WHAT TO PRODUCE
From the data below, return all lines holding the string "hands".

Dataset excerpts

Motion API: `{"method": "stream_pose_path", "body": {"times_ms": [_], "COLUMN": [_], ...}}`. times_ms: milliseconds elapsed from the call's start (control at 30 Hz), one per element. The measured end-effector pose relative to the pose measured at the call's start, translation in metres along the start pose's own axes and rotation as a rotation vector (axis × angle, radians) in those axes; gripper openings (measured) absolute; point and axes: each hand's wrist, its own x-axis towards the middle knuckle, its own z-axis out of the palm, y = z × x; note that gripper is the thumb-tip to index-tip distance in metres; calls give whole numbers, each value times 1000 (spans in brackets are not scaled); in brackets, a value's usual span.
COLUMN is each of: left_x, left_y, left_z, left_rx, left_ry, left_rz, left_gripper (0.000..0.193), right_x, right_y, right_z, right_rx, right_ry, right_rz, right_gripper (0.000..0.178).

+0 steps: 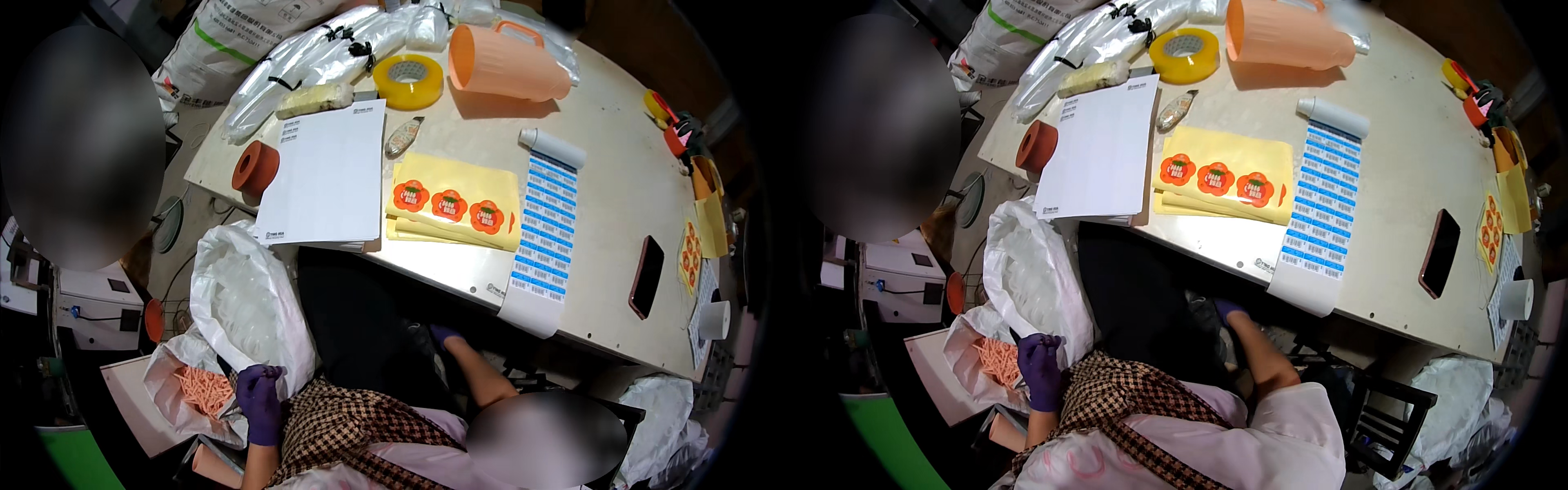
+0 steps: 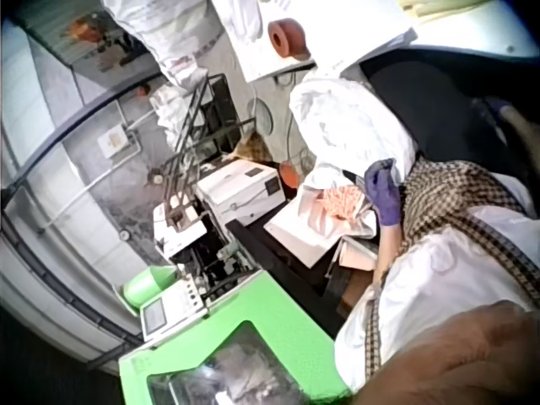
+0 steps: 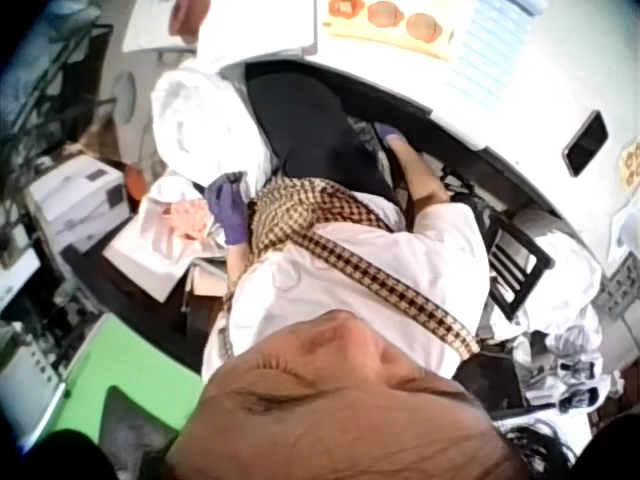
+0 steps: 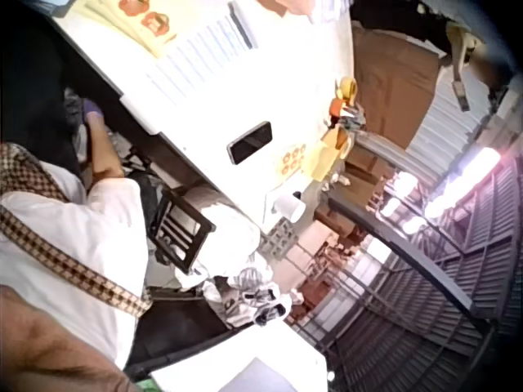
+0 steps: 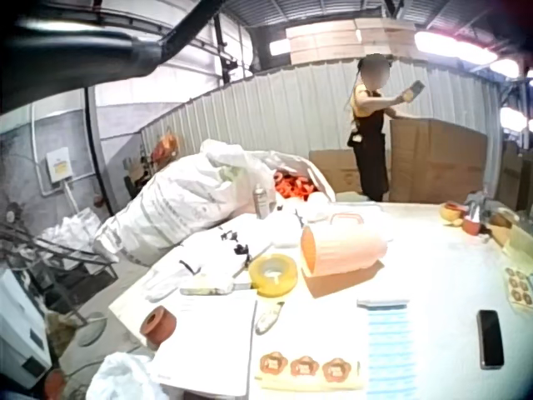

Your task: The person applies labels and stickers to orange plastic jugs by hand. They peel individual stickers from a sheet and press them onto the sides of the jugs, handling one jug at a time.

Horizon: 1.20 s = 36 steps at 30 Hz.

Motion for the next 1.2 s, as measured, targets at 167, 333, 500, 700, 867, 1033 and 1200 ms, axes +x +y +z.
{"method": "stream_pose_path", "body": {"times_ms": [167, 333, 500, 700, 867, 1033, 1200], "left_x": [-5, -33, -114, -239, -216, -183, -193], "left_y": [9, 25, -60, -255, -327, -324, -316], "left_z": [-35, -122, -198, -205, -177, -156, -141], "left_rx": [-178, 395, 16, 397, 570, 739, 1092], "left_ry": [163, 452, 838, 535, 373, 527, 546], "left_rz": [99, 139, -118, -342, -420, -370, -515], "left_gripper": [11, 8, 11, 19, 31, 28, 26], "right_x": [37, 28, 15, 2, -9, -19, -34], "right_y": [-68, -99, -96, -110, -116, -126, -126], "right_z": [24, 33, 13, -17, -43, -54, -71], "right_rx": [-4, -78, -130, -249, -320, -400, -447], "right_ry": [61, 87, 115, 19, -28, -83, -99], "right_rz": [-114, -195, -134, -125, -69, -37, -1], "right_gripper": [42, 42, 41, 41, 40, 40, 40]}}
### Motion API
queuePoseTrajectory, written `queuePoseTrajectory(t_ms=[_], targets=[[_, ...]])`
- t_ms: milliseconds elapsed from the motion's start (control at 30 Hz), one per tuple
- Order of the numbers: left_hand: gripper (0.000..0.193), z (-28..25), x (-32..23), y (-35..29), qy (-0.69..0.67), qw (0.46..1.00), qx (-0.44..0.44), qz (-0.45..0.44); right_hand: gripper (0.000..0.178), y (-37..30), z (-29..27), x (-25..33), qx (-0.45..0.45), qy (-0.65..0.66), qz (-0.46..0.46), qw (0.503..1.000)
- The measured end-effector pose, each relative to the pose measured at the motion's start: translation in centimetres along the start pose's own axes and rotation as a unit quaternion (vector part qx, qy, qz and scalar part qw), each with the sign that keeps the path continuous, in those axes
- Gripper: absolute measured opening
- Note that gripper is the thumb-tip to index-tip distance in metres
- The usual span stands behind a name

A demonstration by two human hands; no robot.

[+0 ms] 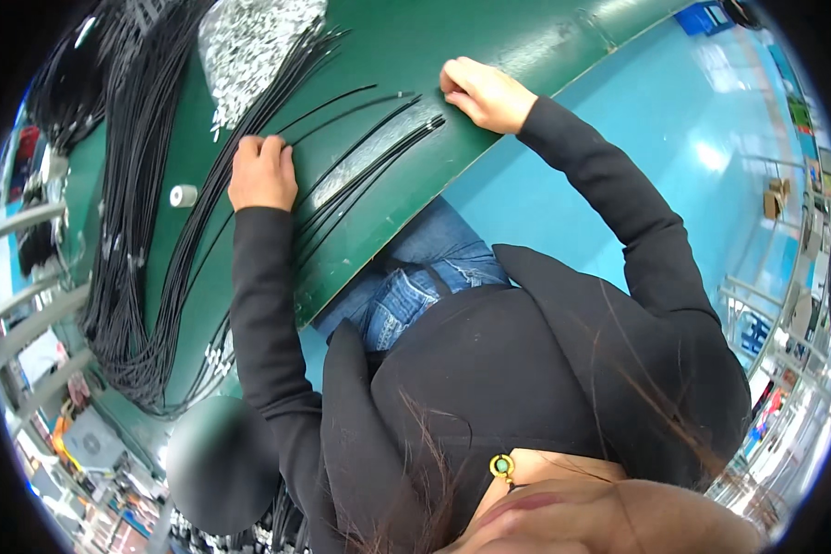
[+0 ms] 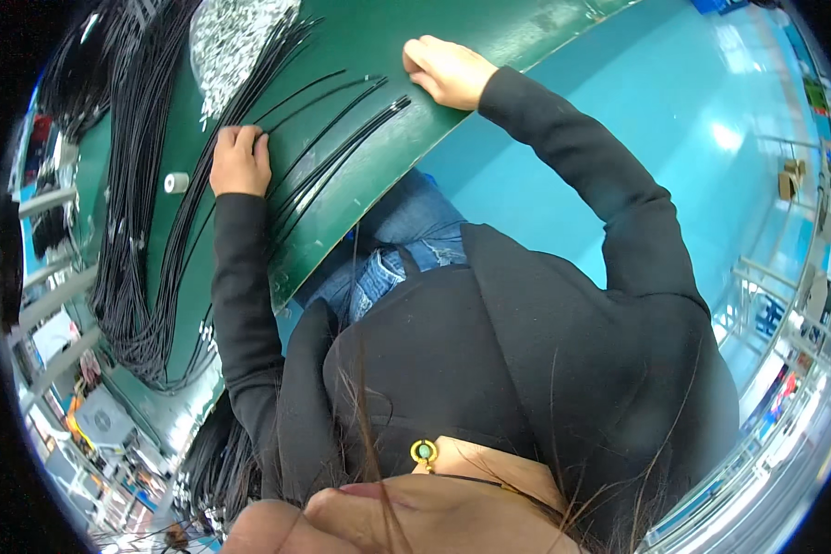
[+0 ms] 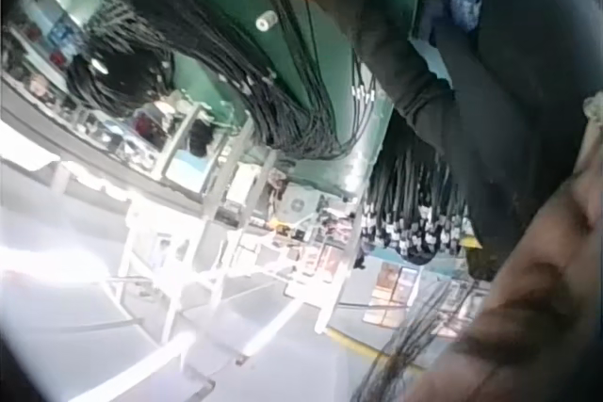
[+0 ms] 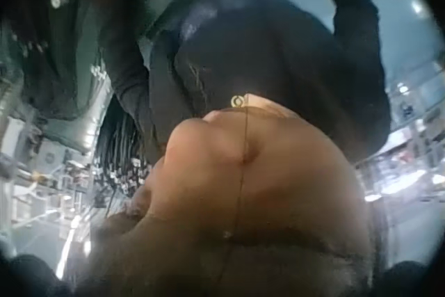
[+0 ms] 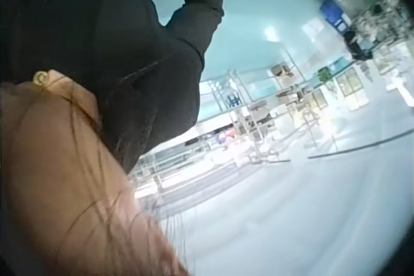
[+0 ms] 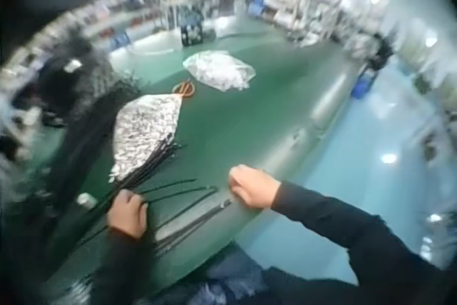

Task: The recorder is sorting, straightening, and attaching small plastic clips to bundles of black electrical wires at a manual assembly station.

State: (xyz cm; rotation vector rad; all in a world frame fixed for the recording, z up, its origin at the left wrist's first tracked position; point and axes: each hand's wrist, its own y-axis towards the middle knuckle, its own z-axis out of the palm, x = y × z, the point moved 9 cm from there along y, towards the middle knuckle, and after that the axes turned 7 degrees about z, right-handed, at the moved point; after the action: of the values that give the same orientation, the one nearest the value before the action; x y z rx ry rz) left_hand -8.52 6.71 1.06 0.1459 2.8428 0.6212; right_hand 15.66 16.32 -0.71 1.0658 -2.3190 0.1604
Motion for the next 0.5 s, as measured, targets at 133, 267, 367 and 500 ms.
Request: queuePoseTrajectory(t_ms=[133, 267, 367, 500], targets=[[0.011, 0.7, -4.3, 1.6, -0.006, 0.997, -0.007, 0.083, 0.015, 1.4, -0.3, -2.1, 0.010, 0.198, 0.162, 0.967], [0.010, 2.9, -8.2, 3.7, -0.067, 0.988, -0.002, 0.143, 0.019, 2.2, 1.2, -2.0, 0.069, 0.419, 0.265, 0.866], [0.008, 3.5, -9.7, 4.7, -0.068, 0.983, 0.004, 0.169, 0.020, 2.5, 1.9, -1.6, 0.076, 0.523, 0.284, 0.800], [0.006, 1.9, -7.0, 5.1, -0.185, 0.980, -0.077, 0.007, 0.018, 3.0, 2.4, -1.6, 0.058, 0.625, 0.285, 0.724]])
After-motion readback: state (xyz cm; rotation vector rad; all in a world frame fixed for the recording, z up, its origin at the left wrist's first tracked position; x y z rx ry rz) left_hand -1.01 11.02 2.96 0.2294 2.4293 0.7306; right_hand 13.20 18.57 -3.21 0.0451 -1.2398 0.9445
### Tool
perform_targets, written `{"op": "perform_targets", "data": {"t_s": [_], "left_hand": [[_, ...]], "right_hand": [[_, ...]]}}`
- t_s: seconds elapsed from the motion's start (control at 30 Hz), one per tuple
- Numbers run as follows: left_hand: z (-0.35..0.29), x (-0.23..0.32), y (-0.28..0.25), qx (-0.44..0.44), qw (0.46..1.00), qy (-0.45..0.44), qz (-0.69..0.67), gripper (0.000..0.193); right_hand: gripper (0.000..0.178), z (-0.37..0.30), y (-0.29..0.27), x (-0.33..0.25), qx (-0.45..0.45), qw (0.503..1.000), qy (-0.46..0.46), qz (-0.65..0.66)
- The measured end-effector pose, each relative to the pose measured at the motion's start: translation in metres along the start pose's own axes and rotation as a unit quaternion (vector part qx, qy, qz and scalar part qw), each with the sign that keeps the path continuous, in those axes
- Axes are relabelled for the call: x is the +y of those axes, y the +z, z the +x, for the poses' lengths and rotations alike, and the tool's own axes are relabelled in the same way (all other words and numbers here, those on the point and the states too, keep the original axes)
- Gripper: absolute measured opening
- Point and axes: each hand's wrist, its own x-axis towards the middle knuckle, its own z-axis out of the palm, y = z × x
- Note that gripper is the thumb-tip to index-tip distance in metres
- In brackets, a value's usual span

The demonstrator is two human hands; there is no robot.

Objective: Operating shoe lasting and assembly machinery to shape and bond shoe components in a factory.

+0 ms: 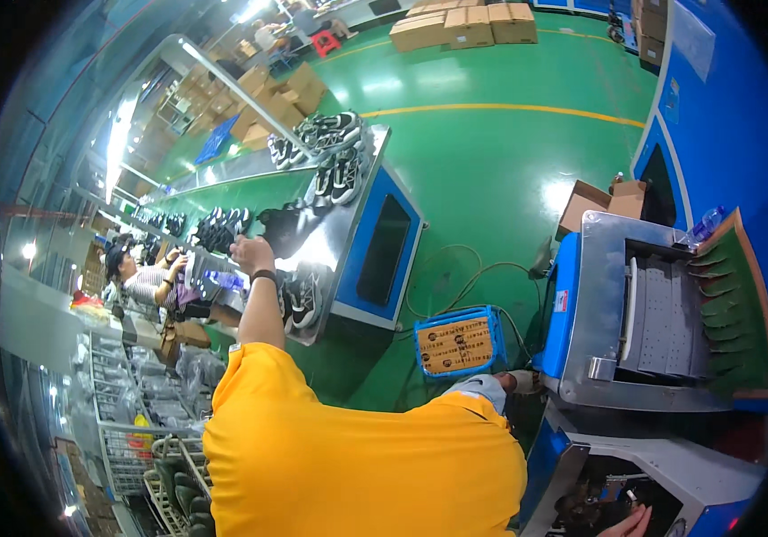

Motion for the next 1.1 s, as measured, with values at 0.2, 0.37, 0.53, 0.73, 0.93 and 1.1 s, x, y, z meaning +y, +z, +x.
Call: {"op": "perform_targets", "data": {"t_s": [0.2, 0.37, 0.53, 0.73, 0.93, 1.1], "left_hand": [[-0.111, 0.082, 0.043, -0.194, 0.952, 0.173, -0.162, 0.025], [-0.292, 0.221, 0.052, -0.441, 0.763, 0.358, -0.308, 0.024], [-0.457, 0.349, 0.0, -0.566, 0.449, 0.61, -0.325, 0.026], [-0.594, 0.463, -0.099, -0.456, 0.231, 0.813, -0.278, 0.028], [-0.712, 0.542, -0.151, -0.419, 0.143, 0.851, -0.283, 0.032], [-0.794, 0.646, -0.205, -0.282, 0.226, 0.843, -0.399, 0.043]], "right_hand": [[0.041, 0.025, -0.022, 0.009, 0.097, 0.993, -0.024, -0.06], [0.045, 0.057, -0.068, 0.021, 0.224, 0.94, -0.073, -0.246], [0.052, 0.076, -0.051, 0.019, 0.201, 0.899, -0.028, -0.388], [0.056, 0.059, -0.057, 0.021, 0.233, 0.88, 0.032, -0.414], [0.054, 0.037, -0.039, 0.023, 0.267, 0.844, 0.024, -0.465], [0.062, 0.009, -0.037, 0.014, 0.238, 0.845, 0.042, -0.477]]}}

TASK SOLUTION
A demonstration by two human hands; no robot.
The demonstrator is two human hands; there is no robot.

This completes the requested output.